### Record set
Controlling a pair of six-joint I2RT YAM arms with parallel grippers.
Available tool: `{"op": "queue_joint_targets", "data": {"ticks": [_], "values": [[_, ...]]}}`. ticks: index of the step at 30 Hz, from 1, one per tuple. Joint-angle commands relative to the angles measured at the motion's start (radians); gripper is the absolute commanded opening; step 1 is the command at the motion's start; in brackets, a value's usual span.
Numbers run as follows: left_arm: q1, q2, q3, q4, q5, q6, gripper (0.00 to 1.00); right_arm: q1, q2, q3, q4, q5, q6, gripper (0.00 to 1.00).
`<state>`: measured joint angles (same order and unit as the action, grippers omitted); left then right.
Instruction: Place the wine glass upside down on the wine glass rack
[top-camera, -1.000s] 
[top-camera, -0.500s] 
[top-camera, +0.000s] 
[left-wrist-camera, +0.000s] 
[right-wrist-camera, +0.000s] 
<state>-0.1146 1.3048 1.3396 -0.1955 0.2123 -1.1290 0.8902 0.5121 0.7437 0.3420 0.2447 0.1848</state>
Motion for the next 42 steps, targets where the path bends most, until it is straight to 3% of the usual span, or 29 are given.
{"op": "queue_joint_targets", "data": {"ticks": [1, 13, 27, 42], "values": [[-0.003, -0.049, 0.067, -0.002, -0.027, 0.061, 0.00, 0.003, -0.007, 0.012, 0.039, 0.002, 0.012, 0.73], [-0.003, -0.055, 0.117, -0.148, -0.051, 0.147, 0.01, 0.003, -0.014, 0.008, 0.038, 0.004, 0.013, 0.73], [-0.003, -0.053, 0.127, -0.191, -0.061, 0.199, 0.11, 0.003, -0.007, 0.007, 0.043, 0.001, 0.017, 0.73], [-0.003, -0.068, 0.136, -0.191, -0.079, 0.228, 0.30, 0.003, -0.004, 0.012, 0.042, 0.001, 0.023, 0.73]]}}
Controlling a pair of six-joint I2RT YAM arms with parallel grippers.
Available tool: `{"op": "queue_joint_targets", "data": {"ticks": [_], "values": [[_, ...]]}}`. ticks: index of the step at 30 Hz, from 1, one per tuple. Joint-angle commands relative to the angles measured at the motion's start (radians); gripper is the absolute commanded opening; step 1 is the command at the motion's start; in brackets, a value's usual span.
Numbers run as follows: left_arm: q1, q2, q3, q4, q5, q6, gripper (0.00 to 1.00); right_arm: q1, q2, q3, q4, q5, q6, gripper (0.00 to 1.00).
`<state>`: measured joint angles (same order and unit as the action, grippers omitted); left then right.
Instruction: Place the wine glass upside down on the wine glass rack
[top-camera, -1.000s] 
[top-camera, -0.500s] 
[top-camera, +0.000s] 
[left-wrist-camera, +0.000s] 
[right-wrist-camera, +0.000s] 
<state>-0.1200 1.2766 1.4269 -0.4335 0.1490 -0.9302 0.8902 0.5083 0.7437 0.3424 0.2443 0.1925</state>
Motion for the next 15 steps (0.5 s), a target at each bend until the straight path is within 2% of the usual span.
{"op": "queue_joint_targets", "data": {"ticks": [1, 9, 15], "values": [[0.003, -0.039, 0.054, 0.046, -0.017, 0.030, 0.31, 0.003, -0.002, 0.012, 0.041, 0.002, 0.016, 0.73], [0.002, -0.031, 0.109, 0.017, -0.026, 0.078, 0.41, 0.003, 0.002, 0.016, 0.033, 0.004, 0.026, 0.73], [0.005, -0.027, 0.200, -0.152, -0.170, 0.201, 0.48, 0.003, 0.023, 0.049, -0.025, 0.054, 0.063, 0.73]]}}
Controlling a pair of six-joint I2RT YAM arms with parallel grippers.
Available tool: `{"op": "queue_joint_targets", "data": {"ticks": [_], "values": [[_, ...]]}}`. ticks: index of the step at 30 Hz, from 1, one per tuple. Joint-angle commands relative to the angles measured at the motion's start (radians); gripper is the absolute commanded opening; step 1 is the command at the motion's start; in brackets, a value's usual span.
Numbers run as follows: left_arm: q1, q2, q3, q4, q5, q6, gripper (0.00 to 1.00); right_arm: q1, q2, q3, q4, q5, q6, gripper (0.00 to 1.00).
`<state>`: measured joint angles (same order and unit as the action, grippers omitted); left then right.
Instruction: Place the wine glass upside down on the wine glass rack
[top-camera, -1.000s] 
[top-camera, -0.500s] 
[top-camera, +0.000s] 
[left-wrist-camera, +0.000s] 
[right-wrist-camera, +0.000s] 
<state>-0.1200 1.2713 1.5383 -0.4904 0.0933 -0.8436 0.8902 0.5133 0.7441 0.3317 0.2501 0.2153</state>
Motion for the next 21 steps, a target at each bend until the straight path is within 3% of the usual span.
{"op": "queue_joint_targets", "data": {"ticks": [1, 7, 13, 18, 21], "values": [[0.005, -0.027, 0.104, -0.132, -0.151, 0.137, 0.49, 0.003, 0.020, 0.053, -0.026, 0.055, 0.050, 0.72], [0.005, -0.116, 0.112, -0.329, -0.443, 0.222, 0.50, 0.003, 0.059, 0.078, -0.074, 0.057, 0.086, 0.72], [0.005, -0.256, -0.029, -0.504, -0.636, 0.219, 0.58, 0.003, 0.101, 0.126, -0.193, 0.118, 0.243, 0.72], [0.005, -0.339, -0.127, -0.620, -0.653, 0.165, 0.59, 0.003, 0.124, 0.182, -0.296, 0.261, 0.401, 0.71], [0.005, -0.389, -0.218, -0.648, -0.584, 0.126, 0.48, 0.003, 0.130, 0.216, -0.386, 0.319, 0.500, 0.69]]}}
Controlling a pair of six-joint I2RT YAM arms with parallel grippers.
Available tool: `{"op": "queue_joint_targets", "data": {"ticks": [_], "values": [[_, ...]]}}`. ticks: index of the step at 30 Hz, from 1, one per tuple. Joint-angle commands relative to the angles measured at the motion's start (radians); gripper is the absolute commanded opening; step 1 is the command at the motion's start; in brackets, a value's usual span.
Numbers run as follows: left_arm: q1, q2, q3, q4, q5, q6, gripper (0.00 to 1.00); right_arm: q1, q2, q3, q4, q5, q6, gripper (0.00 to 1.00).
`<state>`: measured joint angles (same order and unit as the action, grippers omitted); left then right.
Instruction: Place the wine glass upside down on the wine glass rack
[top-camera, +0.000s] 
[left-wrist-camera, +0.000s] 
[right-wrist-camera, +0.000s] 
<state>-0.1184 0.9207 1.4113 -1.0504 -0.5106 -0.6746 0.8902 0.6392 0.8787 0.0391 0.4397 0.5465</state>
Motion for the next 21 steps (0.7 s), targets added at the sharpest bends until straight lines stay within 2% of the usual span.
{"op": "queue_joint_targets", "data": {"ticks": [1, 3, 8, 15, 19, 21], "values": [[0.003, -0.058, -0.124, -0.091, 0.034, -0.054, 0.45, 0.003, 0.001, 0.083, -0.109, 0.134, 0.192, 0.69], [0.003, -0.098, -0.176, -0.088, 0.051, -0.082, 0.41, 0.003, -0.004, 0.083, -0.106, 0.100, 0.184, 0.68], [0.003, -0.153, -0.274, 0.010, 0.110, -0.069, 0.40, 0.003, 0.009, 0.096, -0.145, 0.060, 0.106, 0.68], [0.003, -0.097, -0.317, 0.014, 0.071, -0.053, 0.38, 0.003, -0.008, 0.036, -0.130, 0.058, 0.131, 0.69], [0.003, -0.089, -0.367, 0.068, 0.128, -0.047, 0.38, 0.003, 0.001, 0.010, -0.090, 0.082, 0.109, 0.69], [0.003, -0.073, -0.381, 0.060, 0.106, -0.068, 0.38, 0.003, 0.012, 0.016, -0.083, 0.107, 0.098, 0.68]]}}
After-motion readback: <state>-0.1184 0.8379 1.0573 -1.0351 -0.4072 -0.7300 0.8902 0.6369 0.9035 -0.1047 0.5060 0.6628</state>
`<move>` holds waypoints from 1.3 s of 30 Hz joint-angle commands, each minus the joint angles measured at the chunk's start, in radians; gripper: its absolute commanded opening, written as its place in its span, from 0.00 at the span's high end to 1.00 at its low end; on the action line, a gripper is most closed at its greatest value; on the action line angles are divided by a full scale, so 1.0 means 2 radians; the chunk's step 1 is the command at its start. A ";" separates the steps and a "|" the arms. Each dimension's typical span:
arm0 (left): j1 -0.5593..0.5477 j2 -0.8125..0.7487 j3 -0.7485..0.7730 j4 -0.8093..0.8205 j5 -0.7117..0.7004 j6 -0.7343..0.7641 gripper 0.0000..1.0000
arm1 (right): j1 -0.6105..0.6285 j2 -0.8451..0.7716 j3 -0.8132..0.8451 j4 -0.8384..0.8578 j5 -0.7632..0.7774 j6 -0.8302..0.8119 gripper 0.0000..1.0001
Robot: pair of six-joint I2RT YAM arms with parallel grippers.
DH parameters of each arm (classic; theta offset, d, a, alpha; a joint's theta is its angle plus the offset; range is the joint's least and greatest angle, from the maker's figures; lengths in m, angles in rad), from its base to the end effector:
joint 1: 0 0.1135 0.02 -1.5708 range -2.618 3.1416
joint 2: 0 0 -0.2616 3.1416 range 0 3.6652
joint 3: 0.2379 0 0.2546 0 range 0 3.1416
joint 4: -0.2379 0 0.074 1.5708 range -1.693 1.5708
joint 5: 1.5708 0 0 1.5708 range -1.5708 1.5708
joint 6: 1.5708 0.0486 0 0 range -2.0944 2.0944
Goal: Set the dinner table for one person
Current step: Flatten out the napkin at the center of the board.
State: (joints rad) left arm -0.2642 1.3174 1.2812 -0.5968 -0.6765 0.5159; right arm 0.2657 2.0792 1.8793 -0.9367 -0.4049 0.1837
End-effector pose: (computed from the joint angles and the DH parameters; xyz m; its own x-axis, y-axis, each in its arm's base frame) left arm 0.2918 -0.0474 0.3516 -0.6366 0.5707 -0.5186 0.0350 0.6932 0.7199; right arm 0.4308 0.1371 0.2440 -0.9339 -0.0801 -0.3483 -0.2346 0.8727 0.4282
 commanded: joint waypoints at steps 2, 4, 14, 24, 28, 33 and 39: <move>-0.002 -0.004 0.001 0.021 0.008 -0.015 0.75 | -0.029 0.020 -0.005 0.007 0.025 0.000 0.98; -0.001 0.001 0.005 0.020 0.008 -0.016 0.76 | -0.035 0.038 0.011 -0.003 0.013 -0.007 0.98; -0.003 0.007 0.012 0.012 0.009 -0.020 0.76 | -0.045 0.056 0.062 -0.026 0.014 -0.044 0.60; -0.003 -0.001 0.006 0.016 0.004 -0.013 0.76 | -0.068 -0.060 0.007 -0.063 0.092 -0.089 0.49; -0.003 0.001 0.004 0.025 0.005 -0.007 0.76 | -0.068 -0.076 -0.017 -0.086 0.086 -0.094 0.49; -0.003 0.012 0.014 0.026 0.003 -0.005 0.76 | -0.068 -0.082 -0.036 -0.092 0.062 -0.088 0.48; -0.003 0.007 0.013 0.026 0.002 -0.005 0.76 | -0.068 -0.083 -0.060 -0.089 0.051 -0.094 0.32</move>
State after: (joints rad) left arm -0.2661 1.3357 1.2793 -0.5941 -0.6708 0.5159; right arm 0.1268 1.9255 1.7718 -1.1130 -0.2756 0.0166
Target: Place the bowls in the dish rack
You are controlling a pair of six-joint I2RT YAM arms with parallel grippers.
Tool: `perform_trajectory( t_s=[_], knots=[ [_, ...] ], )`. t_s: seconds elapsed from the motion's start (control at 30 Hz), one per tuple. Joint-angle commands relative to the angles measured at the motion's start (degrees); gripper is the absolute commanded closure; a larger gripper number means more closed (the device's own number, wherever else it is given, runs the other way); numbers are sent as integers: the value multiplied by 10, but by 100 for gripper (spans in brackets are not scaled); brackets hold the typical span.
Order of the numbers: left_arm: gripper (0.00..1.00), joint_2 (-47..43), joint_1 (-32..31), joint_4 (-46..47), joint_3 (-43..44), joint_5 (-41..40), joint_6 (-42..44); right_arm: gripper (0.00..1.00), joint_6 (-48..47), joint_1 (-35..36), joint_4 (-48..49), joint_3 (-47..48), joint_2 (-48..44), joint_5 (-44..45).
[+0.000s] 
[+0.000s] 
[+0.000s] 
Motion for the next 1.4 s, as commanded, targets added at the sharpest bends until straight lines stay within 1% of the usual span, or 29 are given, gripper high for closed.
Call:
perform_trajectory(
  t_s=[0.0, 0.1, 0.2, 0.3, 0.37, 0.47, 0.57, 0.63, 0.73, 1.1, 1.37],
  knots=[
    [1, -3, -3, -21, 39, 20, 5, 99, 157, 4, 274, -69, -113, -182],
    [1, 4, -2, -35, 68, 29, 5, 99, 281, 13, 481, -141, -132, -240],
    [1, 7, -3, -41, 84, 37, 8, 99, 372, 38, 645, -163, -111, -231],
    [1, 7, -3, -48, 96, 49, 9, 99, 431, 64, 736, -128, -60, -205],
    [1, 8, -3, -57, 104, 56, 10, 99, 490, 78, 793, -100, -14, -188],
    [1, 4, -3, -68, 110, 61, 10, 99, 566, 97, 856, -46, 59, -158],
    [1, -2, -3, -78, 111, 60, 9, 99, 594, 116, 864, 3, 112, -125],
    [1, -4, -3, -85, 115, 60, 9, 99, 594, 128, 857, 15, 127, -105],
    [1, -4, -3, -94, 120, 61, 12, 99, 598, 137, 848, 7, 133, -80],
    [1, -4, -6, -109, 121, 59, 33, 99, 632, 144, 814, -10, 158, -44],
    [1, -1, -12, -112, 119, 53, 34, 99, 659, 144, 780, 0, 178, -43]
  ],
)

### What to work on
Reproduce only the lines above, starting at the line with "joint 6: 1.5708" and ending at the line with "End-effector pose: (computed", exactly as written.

### Output
joint 6: 1.5708 0.0486 0 0 range -2.0944 2.0944
Goal: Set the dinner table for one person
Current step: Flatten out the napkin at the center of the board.
State: (joints rad) left arm -0.2642 1.3174 1.2812 -0.5968 -0.6765 0.5159; right arm 0.2657 2.0792 1.8793 -0.9367 -0.4049 0.1837
End-effector pose: (computed from the joint angles and the DH parameters; xyz m; its own x-axis, y-axis, each in its arm's base frame) left arm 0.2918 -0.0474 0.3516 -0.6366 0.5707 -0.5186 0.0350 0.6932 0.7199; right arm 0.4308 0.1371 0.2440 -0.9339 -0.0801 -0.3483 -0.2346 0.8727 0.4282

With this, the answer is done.